Decades ago, the Cork Examiner would have referred to women with jobs somewhat patronisingly as “girls” (eg, shop girls). I don’t propose to go back into the archives and change those. It makes me feel a bit too much like Winston Smith from 1984:Disney has taken to adding notes to some of its films, such as the original Jungle Book, to say they reflected older views which were wrong (and certainly the song at the end, where the girl dreams of a future “cooking in the home”, is extremely dated and I have repeatedly said this to my children, who love the rest of the film). I think this is reasonable enough, because it leaves the actual film intact as it was. And it’s a chance to explain to children what is or isn’t appropriate to say.
Some of Dahl’s phraseology is dated, and has been for years. He made antisemitic comments in real life. His work can be cruel toward overweight people – think Augustus Gloop in Charlie and the Chocolate Factory, where his weight is equated to his character as a human being. But then David Walliams is equally antagonistic when it comes to people’s differences, and I haven’t seen any campaigns to edit back his work, though the Telegraph claims it could happen. Elsewhere Dahl’s narrator betrays a certain patriarchal approach to the place of women and girls, like in Esio Trot, though some of it is kind of excused by the way he frames the narrator’s voice.
That voice in Matilda for example is very clearly somebody addressing the reader directly (including the interjection, during an extended riff on how it would be delightful to write caustic reviews of awful students, “but enough of that, we have to get on”).

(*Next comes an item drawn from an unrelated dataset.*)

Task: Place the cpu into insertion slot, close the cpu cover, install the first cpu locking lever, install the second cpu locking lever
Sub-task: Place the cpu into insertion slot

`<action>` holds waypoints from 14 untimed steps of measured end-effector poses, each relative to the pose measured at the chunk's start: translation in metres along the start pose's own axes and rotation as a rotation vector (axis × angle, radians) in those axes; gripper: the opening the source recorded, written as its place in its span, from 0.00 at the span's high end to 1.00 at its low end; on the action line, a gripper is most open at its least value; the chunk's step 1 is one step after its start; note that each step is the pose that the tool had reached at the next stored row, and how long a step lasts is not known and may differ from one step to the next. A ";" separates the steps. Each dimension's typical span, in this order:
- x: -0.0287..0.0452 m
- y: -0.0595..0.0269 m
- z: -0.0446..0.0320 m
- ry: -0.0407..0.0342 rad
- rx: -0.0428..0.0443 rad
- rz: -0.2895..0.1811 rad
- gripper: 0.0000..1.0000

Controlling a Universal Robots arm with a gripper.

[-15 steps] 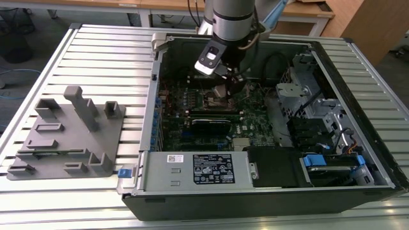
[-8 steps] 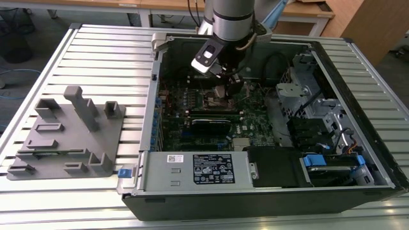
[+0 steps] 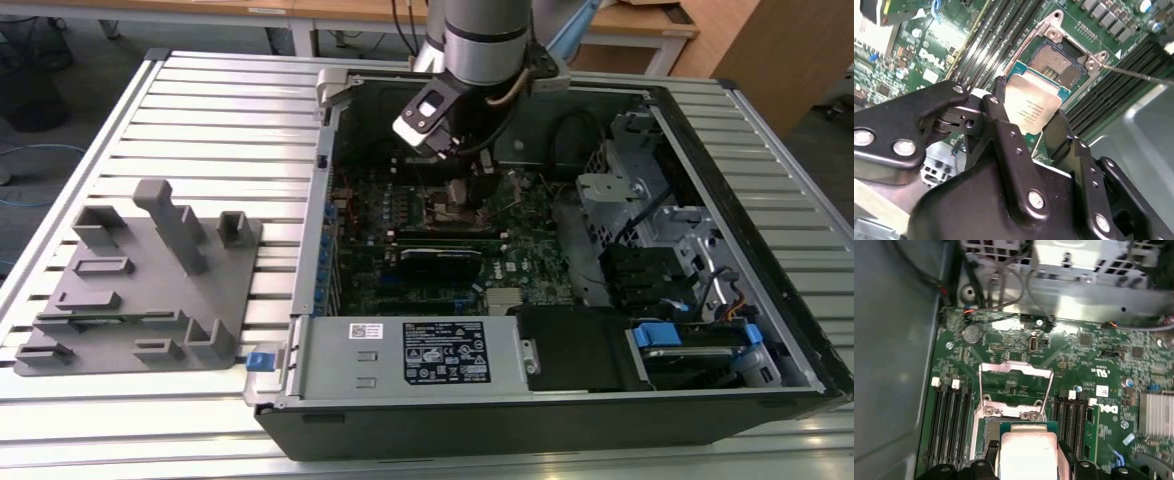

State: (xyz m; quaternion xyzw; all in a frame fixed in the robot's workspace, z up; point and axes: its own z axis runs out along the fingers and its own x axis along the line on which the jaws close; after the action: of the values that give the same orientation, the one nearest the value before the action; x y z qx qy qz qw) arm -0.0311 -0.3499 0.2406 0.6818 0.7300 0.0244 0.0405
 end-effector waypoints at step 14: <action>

That somebody is not necessarily Roald Dahl, though on balance of probability it is. However, if you’re reading the book aloud to a child then that, in effect, makes you the narrator. It’s supposed to. They’re written as you would tell a story to a child, not just as a child would read them. And the way he plays with language and creates words in the BFG is masterful.
I have read a good number of the books to my sons, and we have listened to them in audiobook as well. I read some of them as a child in the early 1990s (or thereabouts) and at this remove can’t recall word for word any of them, let alone say a particular phrase influenced my thinking. What I can certainly say though, and it was only apparent while reading Matilda to my son, that Matilda instilled in my a lifelong hatred of bullying (and fascism) and an appreciation for kindred spirit bookworms (as I was at Matilda’s age and well beyond), as well as a warm affinity for teachers.
My approach, any time I came across something that I felt was wrong, was to simply tell the boys “you shouldn’t say stuff like this” or words of that ilk. They are not cruel and they understand this. But they do love the stories. And going back in to change the language changes those stories to some extent, and that is wrong.